There is clear evidence that mechanical forces interfere with the development of embryonic tissues
[11]. Consequently, new culture systems for EB differentiation have been elaborated which allow the better control of cell mechanics in EBs. Such systems involve the control of EB size and cell–cell interaction; culture substrates with different extracellular matrix compositions; as well as mechanical stimuli, including compression, tensile, or shear forces in order to stimulate initial EB formation and 3D organization inside EBs. Nevertheless, the lack of standardized methods and quantitative measures hampers our understanding of how cell mechanics regulate the self-organization and lineage specification of pluripotent stem cells in 3D.
To address the effect of mechanical cues on the differentiation of pluripotent stem cells, standardized starting materials and culture conditions are urgently needed. In comparison to conventional 2D culture, the differentiation of 3D aggregates of pluripotent stem cells leads to increased induction into mesoderm and endoderm and the differential expression of genes that regulate developmental processes
[12]. Thus, it is important to choose the best suited starting material and culture conditions to determine the effects of different mechanical stimuli on the cell fate decisions of aggregated pluripotent stem cells. In this review, we discuss the relevance of cell mechanics during EB differentiation and how mechanical stimulation affects the behavior and function of pluripotent stem cells in 3D aggregates.

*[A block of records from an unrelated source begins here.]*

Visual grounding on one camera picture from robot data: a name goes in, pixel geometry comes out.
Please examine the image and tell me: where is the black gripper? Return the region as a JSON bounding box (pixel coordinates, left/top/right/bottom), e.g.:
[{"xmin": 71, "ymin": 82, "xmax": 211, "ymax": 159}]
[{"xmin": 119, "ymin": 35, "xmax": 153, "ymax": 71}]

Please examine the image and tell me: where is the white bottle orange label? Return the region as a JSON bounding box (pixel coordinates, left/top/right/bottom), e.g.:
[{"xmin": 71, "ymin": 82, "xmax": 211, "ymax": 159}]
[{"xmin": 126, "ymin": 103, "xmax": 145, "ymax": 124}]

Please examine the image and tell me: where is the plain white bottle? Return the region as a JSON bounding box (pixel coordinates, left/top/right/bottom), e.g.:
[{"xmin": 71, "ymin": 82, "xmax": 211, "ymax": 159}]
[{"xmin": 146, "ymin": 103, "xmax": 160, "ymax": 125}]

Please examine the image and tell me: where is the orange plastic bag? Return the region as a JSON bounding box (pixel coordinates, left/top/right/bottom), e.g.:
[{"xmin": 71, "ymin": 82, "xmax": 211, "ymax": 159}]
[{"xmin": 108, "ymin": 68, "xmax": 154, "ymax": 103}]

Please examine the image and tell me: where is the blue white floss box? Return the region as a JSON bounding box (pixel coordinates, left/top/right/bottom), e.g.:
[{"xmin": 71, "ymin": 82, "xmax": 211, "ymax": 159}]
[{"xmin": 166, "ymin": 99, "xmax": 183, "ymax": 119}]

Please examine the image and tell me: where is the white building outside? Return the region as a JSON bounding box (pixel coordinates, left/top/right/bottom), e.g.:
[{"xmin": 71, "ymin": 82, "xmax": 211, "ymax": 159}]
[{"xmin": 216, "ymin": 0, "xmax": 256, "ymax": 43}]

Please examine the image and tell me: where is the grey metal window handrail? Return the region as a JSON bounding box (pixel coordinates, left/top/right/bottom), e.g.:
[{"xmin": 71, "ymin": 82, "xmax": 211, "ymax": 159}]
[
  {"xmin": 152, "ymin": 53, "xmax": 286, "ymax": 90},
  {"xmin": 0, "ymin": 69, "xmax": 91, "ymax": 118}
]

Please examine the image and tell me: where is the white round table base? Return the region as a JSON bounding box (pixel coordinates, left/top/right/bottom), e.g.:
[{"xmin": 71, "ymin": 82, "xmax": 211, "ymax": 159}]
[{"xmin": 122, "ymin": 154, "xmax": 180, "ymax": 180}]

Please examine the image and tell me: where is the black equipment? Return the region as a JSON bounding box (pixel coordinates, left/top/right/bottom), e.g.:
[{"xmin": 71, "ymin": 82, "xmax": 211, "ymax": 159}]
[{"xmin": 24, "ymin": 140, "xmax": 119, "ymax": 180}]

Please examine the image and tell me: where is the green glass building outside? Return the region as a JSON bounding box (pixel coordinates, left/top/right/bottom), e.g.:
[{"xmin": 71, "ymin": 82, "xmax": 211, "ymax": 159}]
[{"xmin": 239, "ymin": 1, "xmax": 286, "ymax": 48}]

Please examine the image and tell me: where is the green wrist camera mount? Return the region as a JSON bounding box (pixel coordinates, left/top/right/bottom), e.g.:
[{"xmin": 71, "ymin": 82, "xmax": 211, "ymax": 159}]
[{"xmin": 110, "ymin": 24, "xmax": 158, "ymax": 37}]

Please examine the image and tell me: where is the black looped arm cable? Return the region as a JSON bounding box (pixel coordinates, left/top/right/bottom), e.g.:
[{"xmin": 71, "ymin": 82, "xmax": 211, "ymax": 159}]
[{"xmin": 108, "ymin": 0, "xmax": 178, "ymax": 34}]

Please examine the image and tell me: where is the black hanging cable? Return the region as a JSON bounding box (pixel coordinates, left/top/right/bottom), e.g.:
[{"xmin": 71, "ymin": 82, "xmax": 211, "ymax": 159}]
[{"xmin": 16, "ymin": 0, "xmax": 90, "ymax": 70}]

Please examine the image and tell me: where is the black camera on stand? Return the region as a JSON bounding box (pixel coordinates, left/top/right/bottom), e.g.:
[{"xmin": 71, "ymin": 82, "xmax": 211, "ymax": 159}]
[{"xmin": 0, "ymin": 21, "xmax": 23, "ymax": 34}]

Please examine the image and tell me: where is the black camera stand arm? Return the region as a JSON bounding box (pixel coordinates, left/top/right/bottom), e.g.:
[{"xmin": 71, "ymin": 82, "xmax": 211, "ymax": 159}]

2. Methods of Embryoid Body Formation
There are different approaches to generate EBs from pluripotent stem cells. The most commonly used method is simply to detach the pluripotent stem cells by enzymatic treatment and to then keep them in suspension culture, either in bacterial-grade petri-dishes or ultra-low attachment plates (
Figure 1A). The stem cells will then spontaneously form non-adherent aggregates of differentiating cells
[13][14][15]. However, the emerging EBs vary greatly in size and shape, which impacts the cell lineages that will emerge
[2][16][17][18]. Embryoid bodies with a controlled size can be generated by the culture of pluripotent cells in “hanging drops” (
Figure 1B). The sedimentation of the cells in a drop (50 µL), which hangs, e.g., from a petri-dish lid, results in the aggregation of the pluripotent stem cells by gravity and promotes efficient and more homogeneous EB formation
[2][19][20]. The size of the EBs can be controlled by the number of cells per drop. Alternatively, the aggregation of pluripotent cells can be mediated by use of U- or V-shaped bottom well plates or plates with several thousand diamond-like grooves (
Figure 1C,D)
[21][22]. Here, the aggregation of a certain number of cells is driven by the gravity or centrifugation of the well plate, but particularly the latter might result in additional shear forces. Furthermore, the use of the bioprinting of cell-laden biological ink produces aggregates with a better control of spatial composition inside the resulting EBs (
Figure 1E)
[23]. Alternatively, it is also possible to use hydrogels in which the cells spontaneously form 3D aggregates (
Figure 1F)
[24][25]. All of the above-mentioned methods use a different approach to stimulate cell aggregation for EB generation, either natural or forced. This might impact the growth, homogeneity, and differentiation of the stem cell aggregates (
Figure 1G,H)
[26]. Thus, there is evidence that the different methods of EB formation affect cell mechanics inside EBs, while a systematic comparison of their relevance for cell fate decisions and multi-lineage differentiation still remains elusive.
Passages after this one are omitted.